By heap size I mean: -Xmx1024m -Xms384m as max and min values for your entire heap size.

Is this error something you can fix?

File not found: /espace.cfm

Report · Oct 15, 2007

Thanks for your suggestions.

For the "-XX:MaxPermSize=256m" ... it is already what is in my current config for many days.
The complete "JVM Arguments" field in CF Admin :
-server -Dsun.io.useCanonCaches=false -XX:MaxPermSize=256m -XX:+UseParallelGC -Dcoldfusion.rootDir={application.home}/../ -Dcoldfusion.libPath={application.home}/../lib -Dthis.computer=frontal1 -verbose:gc -XX:+PrintGCDetails -XX:+PrintGCTimeStamps -XX:+PrintHeapAtGC

Is there something in the error log that makes you think that it is set to 64MB ?

I'll try 384 min/1024 max when the next crash will occur.

the file not found error is a bad referenced link in google (don't know how it happened) There is now a redirection page, but it seems insufficiant. I will add a real file to avoid this error (who knows, if all these problems come from lots of 404 :-).

Report · Oct 15, 2007

quote:

Originally posted by: obouillaud
Thanks for your suggestions.

For the "-XX:MaxPermSize=256m" ... it is already what is in my current config for many days.
The complete "JVM Arguments" field in CF Admin :
-server -Dsun.io.useCanonCaches=false -XX:MaxPermSize=256m -XX:+UseParallelGC -Dcoldfusion.rootDir={application.home}/../ -Dcoldfusion.libPath={application.home}/../lib -Dthis.computer=frontal1 -verbose:gc -XX:+PrintGCDetails -XX:+PrintGCTimeStamps -XX:+PrintHeapAtGC

Is there something in the error log that makes you think that it is set to 64MB ?

I'll try 384 min/1024 max when the next crash will occur.

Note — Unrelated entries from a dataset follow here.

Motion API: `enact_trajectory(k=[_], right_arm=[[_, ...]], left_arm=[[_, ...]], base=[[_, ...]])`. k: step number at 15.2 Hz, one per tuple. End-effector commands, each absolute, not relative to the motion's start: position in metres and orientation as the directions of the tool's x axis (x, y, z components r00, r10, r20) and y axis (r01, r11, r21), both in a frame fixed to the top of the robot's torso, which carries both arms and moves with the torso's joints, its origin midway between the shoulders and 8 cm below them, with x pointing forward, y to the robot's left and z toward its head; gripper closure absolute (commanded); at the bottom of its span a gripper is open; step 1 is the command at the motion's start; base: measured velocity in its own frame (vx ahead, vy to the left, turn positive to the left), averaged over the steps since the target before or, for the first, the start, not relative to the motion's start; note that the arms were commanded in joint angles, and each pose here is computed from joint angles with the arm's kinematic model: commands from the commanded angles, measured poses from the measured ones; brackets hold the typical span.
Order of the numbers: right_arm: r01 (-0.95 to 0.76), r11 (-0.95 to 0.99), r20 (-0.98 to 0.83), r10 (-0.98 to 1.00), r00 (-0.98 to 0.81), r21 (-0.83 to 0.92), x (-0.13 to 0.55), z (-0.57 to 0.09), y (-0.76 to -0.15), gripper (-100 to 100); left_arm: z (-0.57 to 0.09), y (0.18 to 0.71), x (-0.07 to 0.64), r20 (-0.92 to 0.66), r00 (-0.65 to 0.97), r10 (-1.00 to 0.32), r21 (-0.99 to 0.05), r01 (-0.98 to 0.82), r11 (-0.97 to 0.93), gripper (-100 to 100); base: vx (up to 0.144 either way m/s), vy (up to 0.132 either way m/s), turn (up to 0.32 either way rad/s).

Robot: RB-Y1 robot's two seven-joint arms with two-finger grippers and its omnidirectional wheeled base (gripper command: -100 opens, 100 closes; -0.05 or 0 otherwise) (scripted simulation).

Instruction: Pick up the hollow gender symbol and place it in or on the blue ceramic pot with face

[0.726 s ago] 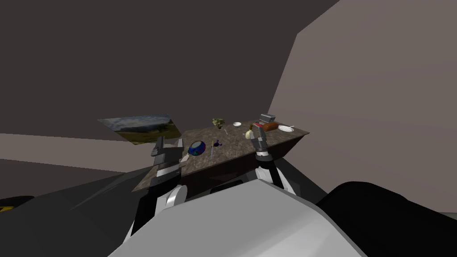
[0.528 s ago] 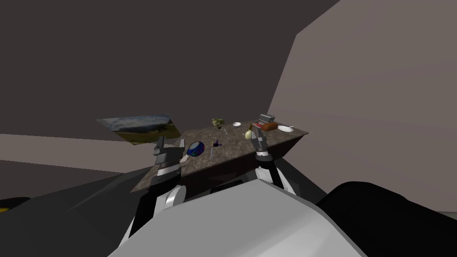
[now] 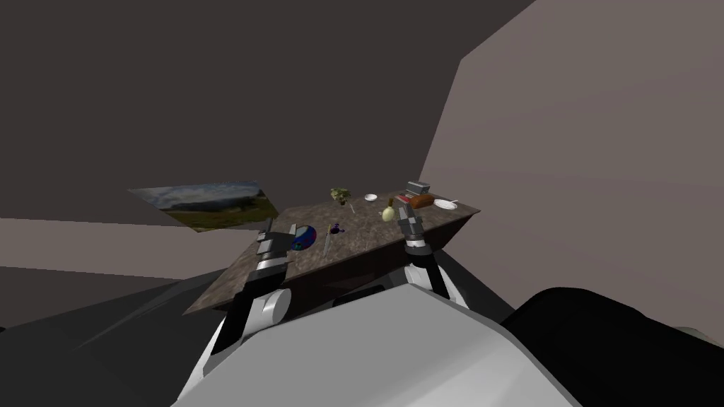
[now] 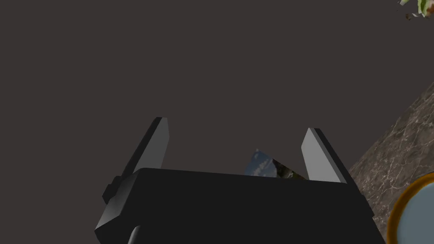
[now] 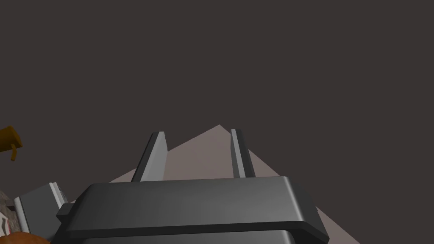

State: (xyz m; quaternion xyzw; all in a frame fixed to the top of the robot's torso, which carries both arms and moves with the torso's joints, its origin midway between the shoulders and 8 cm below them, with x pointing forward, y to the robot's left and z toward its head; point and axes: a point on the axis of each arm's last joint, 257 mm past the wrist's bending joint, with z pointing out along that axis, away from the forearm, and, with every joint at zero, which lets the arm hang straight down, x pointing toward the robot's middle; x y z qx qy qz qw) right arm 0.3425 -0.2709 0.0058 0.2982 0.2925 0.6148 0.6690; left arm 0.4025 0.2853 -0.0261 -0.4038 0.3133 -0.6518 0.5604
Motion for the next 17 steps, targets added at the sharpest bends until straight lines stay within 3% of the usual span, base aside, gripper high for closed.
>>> enact_trajectory(k=[1,17], right_arm=[[-0.648,0.066,-0.025,0.997,0.073,0.759,0.342,0.006,-0.271,0],[-0.648,0.066,-0.025,0.997,0.073,0.759,0.342,0.006,-0.271,0]], left_arm=[[-0.033,0.292,0.41,0.189,-0.039,-0.981,-0.872,0.454,-0.186,-100],[-0.135,0.377,0.477,0.412,0.119,-0.903,-0.898,0.223,-0.38,-100]], base=[[0.01,-0.112,-0.025],[0.009,-0.108,-0.041]])
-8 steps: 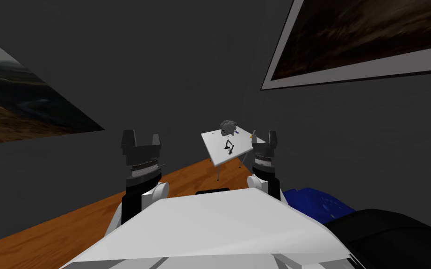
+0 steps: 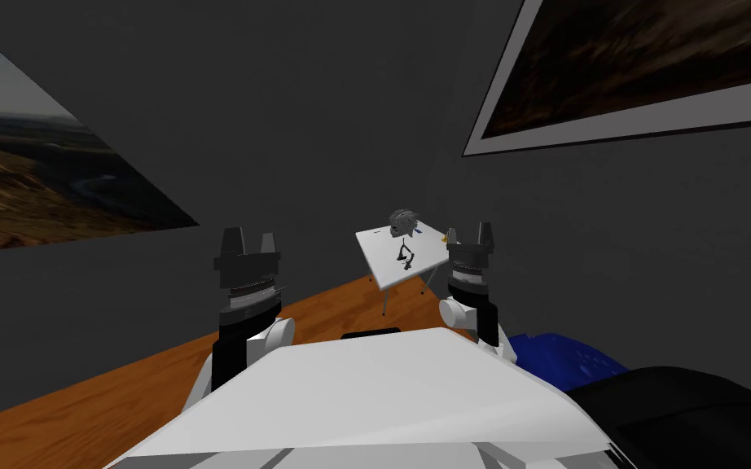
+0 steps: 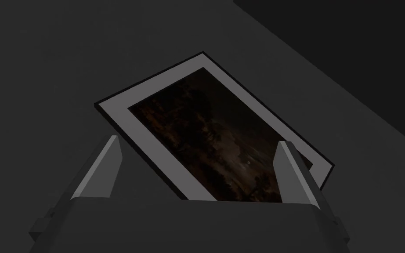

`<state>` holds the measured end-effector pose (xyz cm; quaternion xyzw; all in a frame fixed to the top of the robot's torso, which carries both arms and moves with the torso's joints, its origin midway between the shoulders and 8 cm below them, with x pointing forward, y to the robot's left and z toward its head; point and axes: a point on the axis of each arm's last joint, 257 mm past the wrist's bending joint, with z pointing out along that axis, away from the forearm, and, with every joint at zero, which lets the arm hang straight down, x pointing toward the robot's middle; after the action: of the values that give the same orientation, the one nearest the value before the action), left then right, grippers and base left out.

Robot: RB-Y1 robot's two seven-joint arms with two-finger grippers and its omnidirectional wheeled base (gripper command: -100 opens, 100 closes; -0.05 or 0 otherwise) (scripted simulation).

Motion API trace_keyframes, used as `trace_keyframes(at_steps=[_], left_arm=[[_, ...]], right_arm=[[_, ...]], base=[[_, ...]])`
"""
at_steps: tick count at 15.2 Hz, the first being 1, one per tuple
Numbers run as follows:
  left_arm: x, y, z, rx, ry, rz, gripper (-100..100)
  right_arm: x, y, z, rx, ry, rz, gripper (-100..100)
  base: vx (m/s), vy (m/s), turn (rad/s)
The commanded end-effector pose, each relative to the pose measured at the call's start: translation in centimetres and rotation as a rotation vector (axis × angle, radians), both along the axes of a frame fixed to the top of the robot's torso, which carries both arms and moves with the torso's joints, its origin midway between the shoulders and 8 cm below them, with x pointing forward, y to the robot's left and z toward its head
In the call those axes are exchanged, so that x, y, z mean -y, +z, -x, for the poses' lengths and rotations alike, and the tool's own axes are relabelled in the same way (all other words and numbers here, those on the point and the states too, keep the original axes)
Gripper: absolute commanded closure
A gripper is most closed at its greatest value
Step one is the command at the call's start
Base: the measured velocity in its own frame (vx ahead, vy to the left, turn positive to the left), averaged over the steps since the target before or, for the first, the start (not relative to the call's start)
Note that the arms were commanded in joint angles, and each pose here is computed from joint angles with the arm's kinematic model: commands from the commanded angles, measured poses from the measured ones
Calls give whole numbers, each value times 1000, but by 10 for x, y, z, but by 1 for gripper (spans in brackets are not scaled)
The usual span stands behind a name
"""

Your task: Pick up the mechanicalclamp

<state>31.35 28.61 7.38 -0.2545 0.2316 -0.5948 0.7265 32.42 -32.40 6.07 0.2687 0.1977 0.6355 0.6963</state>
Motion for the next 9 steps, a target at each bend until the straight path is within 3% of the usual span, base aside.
trace_keyframes(at_steps=[1,9], left_arm=[[0,0,0,0,0,0,0],[0,0,0,0,0,0,0]], right_arm=[[15,9,0,37,0,-16,-100],[62,32,6,146,0,-116,-100]], base=[[-4,88,64],[2,70,55]])
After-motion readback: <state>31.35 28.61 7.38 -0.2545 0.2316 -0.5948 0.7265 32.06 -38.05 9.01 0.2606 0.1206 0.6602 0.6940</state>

the file not found error is a bad referenced link in google (don't know how it happened) There is now a redirection page, but it seems insufficiant. I will add a real file to avoid this error (who knows, if all these problems come from lots of 404 :-).

I doubt they do. But it cleans up the logs...

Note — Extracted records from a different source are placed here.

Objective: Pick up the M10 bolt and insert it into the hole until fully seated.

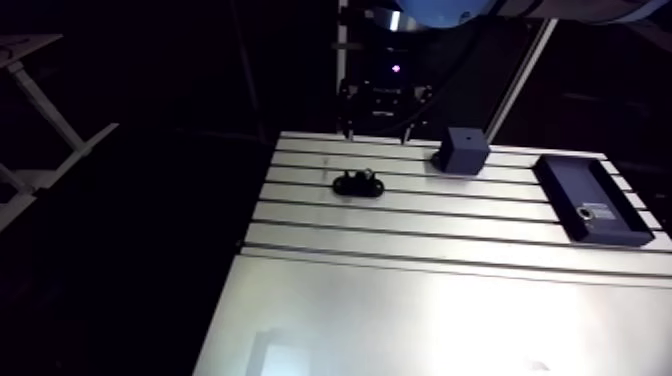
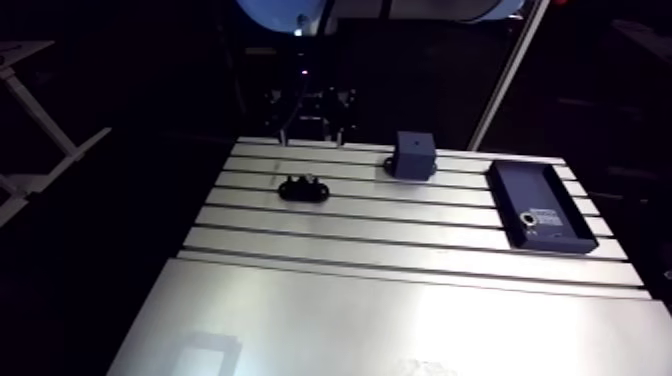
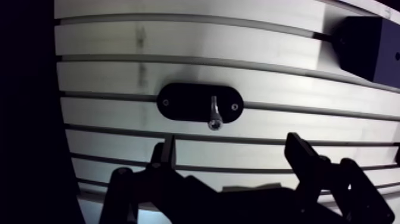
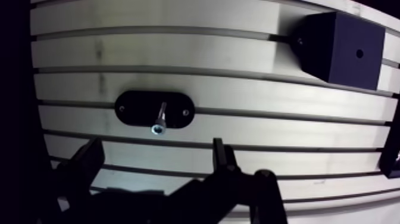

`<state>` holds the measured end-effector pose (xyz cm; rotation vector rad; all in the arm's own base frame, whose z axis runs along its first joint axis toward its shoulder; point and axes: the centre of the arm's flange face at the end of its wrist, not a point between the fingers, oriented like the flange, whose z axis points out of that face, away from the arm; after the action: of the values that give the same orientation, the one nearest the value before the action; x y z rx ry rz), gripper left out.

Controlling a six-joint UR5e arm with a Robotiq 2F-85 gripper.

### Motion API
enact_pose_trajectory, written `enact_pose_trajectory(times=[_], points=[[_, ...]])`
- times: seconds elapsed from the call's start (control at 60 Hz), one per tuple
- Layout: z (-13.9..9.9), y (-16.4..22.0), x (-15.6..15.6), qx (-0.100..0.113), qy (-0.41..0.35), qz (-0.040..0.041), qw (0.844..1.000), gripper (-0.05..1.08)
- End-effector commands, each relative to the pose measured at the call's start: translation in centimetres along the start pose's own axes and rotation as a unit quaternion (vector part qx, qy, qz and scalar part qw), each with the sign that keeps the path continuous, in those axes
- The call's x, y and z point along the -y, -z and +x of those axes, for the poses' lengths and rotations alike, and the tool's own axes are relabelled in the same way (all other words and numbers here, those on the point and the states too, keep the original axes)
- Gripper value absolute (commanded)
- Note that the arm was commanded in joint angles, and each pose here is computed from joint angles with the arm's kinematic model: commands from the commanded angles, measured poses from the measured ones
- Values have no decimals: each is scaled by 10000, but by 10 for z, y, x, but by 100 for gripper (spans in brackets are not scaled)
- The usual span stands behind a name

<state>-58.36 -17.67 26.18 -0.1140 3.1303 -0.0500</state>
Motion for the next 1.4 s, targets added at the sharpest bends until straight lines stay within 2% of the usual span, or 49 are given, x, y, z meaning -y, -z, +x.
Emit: enact_pose_trajectory(times=[0.017,0.15,0.417,0.583,0.733,0.967,1.4], points=[[-3,-23,4,168,48,12,9998,2],[-3,-30,3,98,126,13,9999,2],[-9,-37,3,165,155,6,9997,9],[-8,-38,3,-8,169,-11,9999,12],[-10,-41,3,11,168,-5,9999,14],[-10,-42,3,-40,246,-12,9997,22],[-11,-49,4,20,260,4,9997,36]])
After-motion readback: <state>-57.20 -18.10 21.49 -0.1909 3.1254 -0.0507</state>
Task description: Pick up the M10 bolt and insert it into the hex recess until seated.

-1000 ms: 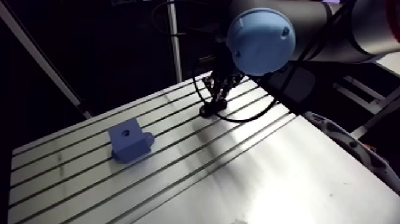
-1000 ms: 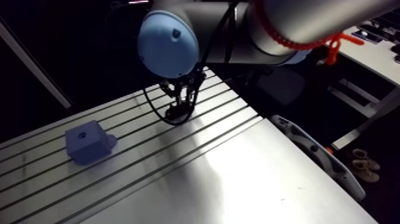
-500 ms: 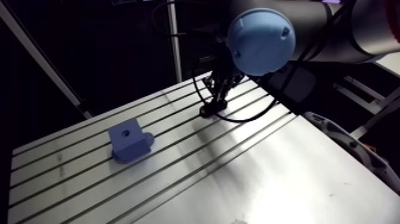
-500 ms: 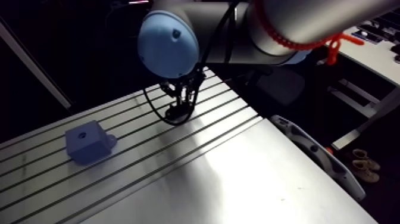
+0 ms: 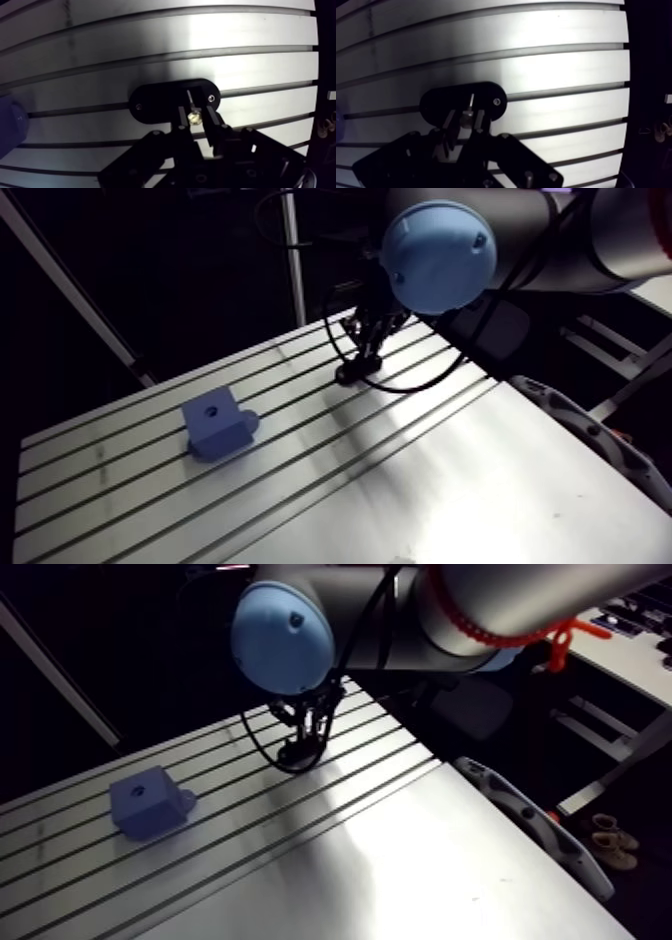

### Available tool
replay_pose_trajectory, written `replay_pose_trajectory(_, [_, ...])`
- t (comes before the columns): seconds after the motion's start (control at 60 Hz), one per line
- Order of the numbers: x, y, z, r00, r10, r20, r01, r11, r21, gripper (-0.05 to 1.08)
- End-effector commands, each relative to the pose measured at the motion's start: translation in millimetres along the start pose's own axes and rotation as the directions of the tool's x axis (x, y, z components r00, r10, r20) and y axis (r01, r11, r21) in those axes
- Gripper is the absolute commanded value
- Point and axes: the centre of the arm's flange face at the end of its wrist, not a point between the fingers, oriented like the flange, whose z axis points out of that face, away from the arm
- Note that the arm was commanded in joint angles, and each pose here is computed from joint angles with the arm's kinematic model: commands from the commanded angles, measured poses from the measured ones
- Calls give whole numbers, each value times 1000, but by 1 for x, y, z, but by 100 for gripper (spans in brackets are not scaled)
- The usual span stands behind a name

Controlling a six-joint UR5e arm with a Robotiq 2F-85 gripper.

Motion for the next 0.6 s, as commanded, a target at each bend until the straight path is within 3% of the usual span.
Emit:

Here's where I'm seeing the 64MB size:

PSPermGen total 63104K, used 63082K [0x037d0000, 0x07570000, 0x137d0000)
object space 63104K, 99% used [0x037d0000,0x0756a870,0x07570000)

Report · Oct 15, 2007

So it seems that there is a problem with the "-XX:MaxPermSize=256m" argument. Should it be "-XX:+MaxPermSize=256m" (the + sign ?)... Maybe not, because all the docs on the net use ""-XX:MaxPermSize=..."

The other thing to consider is that this parameter is the MAX PermSize, not the default PermSize. Maybe 64MB is sufficient and Java does not need to increase the amount of memory for the PermSize...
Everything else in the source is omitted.